Keep images out and repeat all data exactly.

....

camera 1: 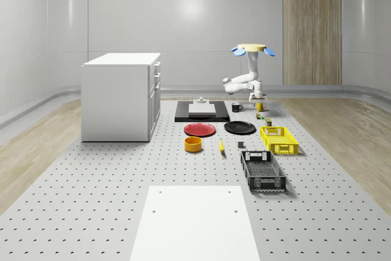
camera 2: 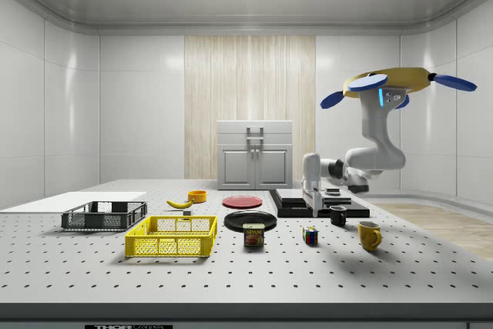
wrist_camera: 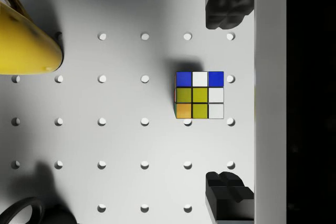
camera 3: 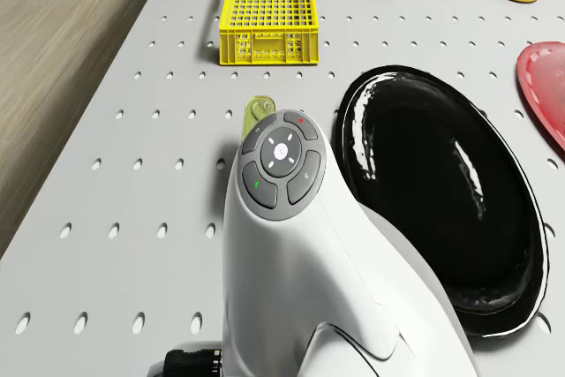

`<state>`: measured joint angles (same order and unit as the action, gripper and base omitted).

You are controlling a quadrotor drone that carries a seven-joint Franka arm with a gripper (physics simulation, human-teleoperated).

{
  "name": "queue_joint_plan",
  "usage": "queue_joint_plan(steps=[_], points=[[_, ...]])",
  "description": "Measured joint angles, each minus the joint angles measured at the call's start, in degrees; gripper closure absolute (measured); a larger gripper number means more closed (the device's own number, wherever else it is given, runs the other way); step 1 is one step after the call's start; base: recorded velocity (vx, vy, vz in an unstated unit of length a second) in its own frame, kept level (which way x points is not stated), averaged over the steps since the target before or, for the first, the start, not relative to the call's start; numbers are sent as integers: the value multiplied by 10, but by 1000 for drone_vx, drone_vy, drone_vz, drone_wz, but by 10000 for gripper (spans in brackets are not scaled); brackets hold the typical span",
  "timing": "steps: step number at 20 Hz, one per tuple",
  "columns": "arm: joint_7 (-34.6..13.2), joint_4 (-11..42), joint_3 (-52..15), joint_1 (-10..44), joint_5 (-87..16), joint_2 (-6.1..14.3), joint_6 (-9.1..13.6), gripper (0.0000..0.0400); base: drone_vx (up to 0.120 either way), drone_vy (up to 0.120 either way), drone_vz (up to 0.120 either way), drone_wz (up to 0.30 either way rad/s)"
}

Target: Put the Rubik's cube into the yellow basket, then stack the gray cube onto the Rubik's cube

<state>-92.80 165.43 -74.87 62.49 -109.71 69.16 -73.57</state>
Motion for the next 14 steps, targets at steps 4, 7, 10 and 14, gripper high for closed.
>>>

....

- [Problem solution]:
camera 1: 
camera 2: 
wrist_camera: 
camera 3: 

`<state>`: measured joint angles (same order and unit as the action, gripper and base omitted).

You are controlling a quadrotor drone that carries a seven-joint Franka arm with a gripper (physics simulation, human-teleoperated).

{
  "name": "queue_joint_plan",
  "usage": "queue_joint_plan(steps=[_], points=[[_, ...]])",
  "description": "Measured joint angles, each minus the joint angles measured at the call's start, in degrees; gripper closure absolute (measured); a larger gripper number means more closed (the device's own number, wherever else it is given, runs the other way); step 1 is one step after the call's start; base: recorded velocity (vx, vy, vz in an unstated unit of length a second) in its own frame, kept level (which way x points is not stated), averaged over the steps since the target before or, for the first, the start, not relative to the call's start; numbers are sent as integers: the value multiplied by 10, but by 1000 for drone_vx, drone_vy, drone_vz, drone_wz, but by 10000 for gripper (spans in brackets are not scaled); brackets hold the typical span",
  "timing": "steps: step number at 20 Hz, one per tuple",
  "columns": "arm: joint_7 (-34.6..13.2), joint_4 (-11..42), joint_3 (-52..15), joint_1 (-10..44), joint_5 (-87..16), joint_2 (-6.1..14.3), joint_6 (-9.1..13.6), gripper (0.0000..0.0400); base: drone_vx (up to 0.120 either way), drone_vy (up to 0.120 either way), drone_vz (up to 0.120 either way), drone_wz (up to 0.30 either way rad/s)"
}

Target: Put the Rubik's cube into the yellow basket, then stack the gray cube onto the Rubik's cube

<state>-92.80 165.43 -74.87 62.49 -109.71 69.16 -73.57</state>
Motion for the next 14 steps, targets at steps 4, 7, 10 and 14, gripper high for closed.
>>>

That covers the exercise completely.